- _Problem statement_
Lines with "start": please show every one of them from the listing below.

- _Information provided_
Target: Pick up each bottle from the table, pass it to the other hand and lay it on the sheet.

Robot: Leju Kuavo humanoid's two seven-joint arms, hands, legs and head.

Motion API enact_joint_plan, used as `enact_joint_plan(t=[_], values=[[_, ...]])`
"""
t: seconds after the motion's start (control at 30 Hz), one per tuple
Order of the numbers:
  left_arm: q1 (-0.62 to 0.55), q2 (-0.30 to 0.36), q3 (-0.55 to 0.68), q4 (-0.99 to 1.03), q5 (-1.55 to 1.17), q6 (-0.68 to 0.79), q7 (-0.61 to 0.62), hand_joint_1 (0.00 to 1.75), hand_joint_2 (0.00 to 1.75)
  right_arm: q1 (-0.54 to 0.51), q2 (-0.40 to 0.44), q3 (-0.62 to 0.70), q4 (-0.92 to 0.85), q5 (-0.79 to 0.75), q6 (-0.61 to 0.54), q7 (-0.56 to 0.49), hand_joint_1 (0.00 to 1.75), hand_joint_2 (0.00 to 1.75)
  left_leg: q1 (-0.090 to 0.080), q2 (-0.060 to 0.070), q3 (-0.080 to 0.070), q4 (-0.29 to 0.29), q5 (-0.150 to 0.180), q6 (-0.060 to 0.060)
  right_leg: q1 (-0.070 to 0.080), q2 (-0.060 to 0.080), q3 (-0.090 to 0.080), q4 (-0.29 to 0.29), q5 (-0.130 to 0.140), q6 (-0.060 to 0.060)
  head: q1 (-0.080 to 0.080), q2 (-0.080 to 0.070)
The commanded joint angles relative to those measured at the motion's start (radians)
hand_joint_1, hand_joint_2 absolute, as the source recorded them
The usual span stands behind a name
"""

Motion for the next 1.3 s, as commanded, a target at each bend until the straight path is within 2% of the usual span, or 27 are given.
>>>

- _The completed task_
t: seconds after the motion's start (control at 30 Hz), one per tuple
The commanded joint angles relative to those measured at the motion's start (radians)

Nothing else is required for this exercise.